=== Section Start ===
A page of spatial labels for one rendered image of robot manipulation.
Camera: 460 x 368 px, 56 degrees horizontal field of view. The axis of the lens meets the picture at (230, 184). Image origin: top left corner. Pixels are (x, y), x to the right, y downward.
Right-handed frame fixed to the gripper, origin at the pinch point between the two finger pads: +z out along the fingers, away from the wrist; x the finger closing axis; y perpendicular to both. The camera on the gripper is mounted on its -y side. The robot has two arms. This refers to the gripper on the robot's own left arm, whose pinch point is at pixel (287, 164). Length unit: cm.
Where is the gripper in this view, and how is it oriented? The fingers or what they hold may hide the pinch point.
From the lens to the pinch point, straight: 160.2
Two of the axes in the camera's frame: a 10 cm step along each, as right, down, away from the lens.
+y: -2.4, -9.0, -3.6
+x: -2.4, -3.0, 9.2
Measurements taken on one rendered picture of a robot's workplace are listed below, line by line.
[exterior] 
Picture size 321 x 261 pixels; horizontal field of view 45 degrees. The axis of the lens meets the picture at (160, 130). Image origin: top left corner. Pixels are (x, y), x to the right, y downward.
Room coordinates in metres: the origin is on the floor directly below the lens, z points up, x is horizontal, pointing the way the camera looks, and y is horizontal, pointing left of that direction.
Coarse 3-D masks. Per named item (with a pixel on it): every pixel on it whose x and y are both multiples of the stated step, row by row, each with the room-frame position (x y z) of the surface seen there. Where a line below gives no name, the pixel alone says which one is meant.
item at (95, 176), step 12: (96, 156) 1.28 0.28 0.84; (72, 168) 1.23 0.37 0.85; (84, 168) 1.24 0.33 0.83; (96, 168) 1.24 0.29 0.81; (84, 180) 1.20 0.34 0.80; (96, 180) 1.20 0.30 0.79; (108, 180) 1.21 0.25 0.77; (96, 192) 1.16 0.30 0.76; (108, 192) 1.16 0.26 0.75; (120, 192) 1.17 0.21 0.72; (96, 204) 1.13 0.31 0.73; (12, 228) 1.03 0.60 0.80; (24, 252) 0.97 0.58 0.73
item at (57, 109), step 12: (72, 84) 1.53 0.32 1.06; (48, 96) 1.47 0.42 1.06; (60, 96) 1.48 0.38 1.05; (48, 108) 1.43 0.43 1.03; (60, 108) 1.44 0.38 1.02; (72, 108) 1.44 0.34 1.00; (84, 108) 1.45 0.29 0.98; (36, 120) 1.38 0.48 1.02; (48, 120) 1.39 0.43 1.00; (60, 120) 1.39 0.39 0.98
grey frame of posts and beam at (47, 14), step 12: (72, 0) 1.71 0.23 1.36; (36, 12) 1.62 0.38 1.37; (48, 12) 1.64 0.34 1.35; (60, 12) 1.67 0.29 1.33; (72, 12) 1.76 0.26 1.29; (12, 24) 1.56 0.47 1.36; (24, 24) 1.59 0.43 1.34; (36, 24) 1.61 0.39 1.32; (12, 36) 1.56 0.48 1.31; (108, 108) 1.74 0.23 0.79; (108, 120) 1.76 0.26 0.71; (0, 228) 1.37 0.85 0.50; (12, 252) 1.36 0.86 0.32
=== Section End ===
**ASSIGNED TASK**
Your task is to quote the listing above word for word.

**SOLVED EXERCISE**
A page of spatial labels for one rendered image of robot manipulation.
Camera: 460 x 368 px, 56 degrees horizontal field of view. The axis of the lens meets the picture at (230, 184). Image origin: top left corner. Pixels are (x, y), x to the right, y downward.
Right-handed frame fixed to the gripper, origin at the pinch point between the two finger pads: +z out along the fingers, away from the wrist; x the finger closing axis; y perpendicular to both. The camera on the gripper is mounted on its -y side. The robot has two arms. This refers to the gripper on the robot's own left arm, whose pinch point is at pixel (287, 164). Length unit: cm.
Where is the gripper in this view, and how is it oriented? The fingers or what they hold may hide the pinch point.
From the lens to the pinch point, straight: 160.2
Two of the axes in the camera's frame: a 10 cm step along each, as right, down, away from the lens.
+y: -2.4, -9.0, -3.6
+x: -2.4, -3.0, 9.2
Measurements taken on one rendered picture of a robot's workplace are listed below, line by line.
[exterior] 
Picture size 321 x 261 pixels; horizontal field of view 45 degrees. The axis of the lens meets the picture at (160, 130). Image origin: top left corner. Pixels are (x, y), x to the right, y downward.
Room coordinates in metres: the origin is on the floor directly below the lens, z points up, x is horizontal, pointing the way the camera looks, and y is horizontal, pointing left of that direction.
Coarse 3-D masks. Per named item (with a pixel on it): every pixel on it whose x and y are both multiples of the stated step, row by row, each with the room-frame position (x y z) of the surface seen there. Where a line below gives no name, the pixel alone says which one is meant.
item at (95, 176), step 12: (96, 156) 1.28 0.28 0.84; (72, 168) 1.23 0.37 0.85; (84, 168) 1.24 0.33 0.83; (96, 168) 1.24 0.29 0.81; (84, 180) 1.20 0.34 0.80; (96, 180) 1.20 0.30 0.79; (108, 180) 1.21 0.25 0.77; (96, 192) 1.16 0.30 0.76; (108, 192) 1.16 0.26 0.75; (120, 192) 1.17 0.21 0.72; (96, 204) 1.13 0.31 0.73; (12, 228) 1.03 0.60 0.80; (24, 252) 0.97 0.58 0.73
item at (57, 109), step 12: (72, 84) 1.53 0.32 1.06; (48, 96) 1.47 0.42 1.06; (60, 96) 1.48 0.38 1.05; (48, 108) 1.43 0.43 1.03; (60, 108) 1.44 0.38 1.02; (72, 108) 1.44 0.34 1.00; (84, 108) 1.45 0.29 0.98; (36, 120) 1.38 0.48 1.02; (48, 120) 1.39 0.43 1.00; (60, 120) 1.39 0.39 0.98
grey frame of posts and beam at (47, 14), step 12: (72, 0) 1.71 0.23 1.36; (36, 12) 1.62 0.38 1.37; (48, 12) 1.64 0.34 1.35; (60, 12) 1.67 0.29 1.33; (72, 12) 1.76 0.26 1.29; (12, 24) 1.56 0.47 1.36; (24, 24) 1.59 0.43 1.34; (36, 24) 1.61 0.39 1.32; (12, 36) 1.56 0.48 1.31; (108, 108) 1.74 0.23 0.79; (108, 120) 1.76 0.26 0.71; (0, 228) 1.37 0.85 0.50; (12, 252) 1.36 0.86 0.32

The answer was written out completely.